Par un jugement n° 2102134 du 20 juin 2023, le tribunal administratif de Poitiers a rejeté sa demande.
Procédure devant la cour :
Par une requête et un mémoire complémentaire enregistrés les 18 août 2023 et 14 février 2025, Mme A… B…, représentée par Me Touboul, demande, dans le dernier état de ses écritures, à la cour :
1°) d’annuler ce jugement du tribunal administratif de Poitiers du 20 juin 2023 ;
2°) d’annuler la décision du 4 août 2021 par laquelle le ministre de l’agriculture et de l’alimentation a implicitement rejeté sa demande de protection fonctionnelle ;
3°) d’enjoindre à la ministre de l’agriculture et de la souveraineté alimentaire de faire droit à sa demande de protection fonctionnelle et de prendre toute mesures utiles afin de réparer les agissements dont elle s’estime victime, et notamment, de rédiger et communiquer une lettre publique de soutien, de suspendre à titre conservatoire son supérieur hiérarchique et d’engager une procédure disciplinaire à l’encontre de celui-ci, de la nommer sur un poste de directrice-adjointe en établissement public local d’enseignement et de formation professionnelle agricole (EPLEFPA) de catégorie équivalente à son établissement d’affectation dans la région de son choix ;
4°) de mettre à la charge de l’Etat la somme de 4 000 euros au titre de l’article L. 761-1 du code de justice administrative.
Elle soutient que :
- le jugement est irrégulier ;
- d’une part, il ne comporte pas l’ensemble des signatures requises par l’article R. 741-7 du code de justice administrative ;
- d’autre part, il est entaché d’une erreur de droit et d’une erreur d’appréciation en l’absence de reconnaissance de la situation de harcèlement moral dont elle a été victime de la part de sa hiérarchie, le tribunal n’ayant pas tenu compte d’un jugement du tribunal administratif ayant reconnu, à l’égard d’une autre enseignante, que l’attitude de son supérieur hiérarchique était constitutif d’un harcèlement moral et s’étant placé dans le cadre d’une action en responsabilité, alors qu’il était saisi d’un recours pour excès de pouvoir ;
- les agissements répétés dont elle a été victime de la part du directeur de l’établissement dans lequel elle exerçait ses fonctions sont constitutifs de faits de harcèlement moral, au sens de de l’article 6 quinquies de la loi n° 83-634 du 13 juillet 1983, qui sont à l’origine d’une dégradation de ses conditions de travail et de son état de santé, caractérisé par un syndrome anxiodépressif réactionnel ; aucun dossier sur sa prétendue incompétence n’a jamais été produit ; elle satisfait à l’obligation qui lui incombe d’apporter un faisceau d’indices susceptibles de faire présumer une situation de harcèlement à son encontre ;
- alors que cette situation de harcèlement moral est avérée, l’administration n’allègue aucun motif d’intérêt général susceptible de justifier le refus de protection fonctionnelle sollicité.

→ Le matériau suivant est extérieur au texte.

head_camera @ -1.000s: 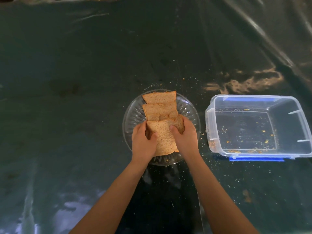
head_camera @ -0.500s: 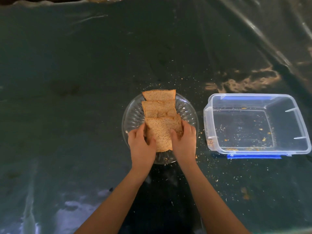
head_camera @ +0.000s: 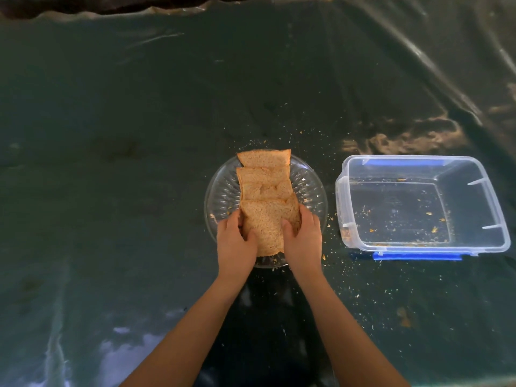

Par un mémoire en défense enregistré le 9 décembre 2024, la ministre de l’agriculture et de la souveraineté alimentaire conclut au rejet de la requête.
Elle soutient qu’elle s’en remet à ses écritures de première instance, dès lors que Mme B… reprend l’essentiel des arguments déjà développés devant le tribunal.
Vu les autres pièces du dossier.
Vu :
- la loi n° 83-634 du 13 juillet 1983 ;
- le code de justice administrative.
Les parties ont été régulièrement averties du jour de l’audience.
Ont été entendus au cours de l’audience publique :
- le rapport de Mme Molina-Andréo,
- les conclusions de M. C…,
- et les observations de Me Touboul, représentant Mme B….
Une note en délibéré et une pièce nouvelle présentées par Mme B… ont été enregistrées les 9 et 10 octobre 2025.
Considérant ce qui suit :
1. Mme A… B…, professeure certifiée de l’enseignement agricole, a été nommée à partir de septembre 2020, par la voie du détachement, au poste de directrice adjointe chargée de la formation scolaire au sein de D…. S’estimant victime de harcèlement moral de la part du directeur de l’établissement, elle a sollicité, le 4 juin 2021, le bénéfice de la protection fonctionnelle auprès du ministre de l’agriculture et de l’alimentation. Le silence gardé pendant plus de deux mois par le ministre sur cette demande a fait naitre une décision implicite de rejet. Mme B… relève appel du jugement du 20 juin 2023, par lequel le tribunal administratif de Poitiers a rejeté sa demande tendant à l’annulation de cette décision.
Sur la régularité du jugement attaqué :
2. En premier lieu, il ressort des pièces du dossier que la minute du jugement attaqué comporte les signatures prévues à l’article R. 741-7 du code de justice administrative. Dès lors, le moyen tiré de ce que ce jugement serait irrégulier faute de comporter ces signatures doit être écarté.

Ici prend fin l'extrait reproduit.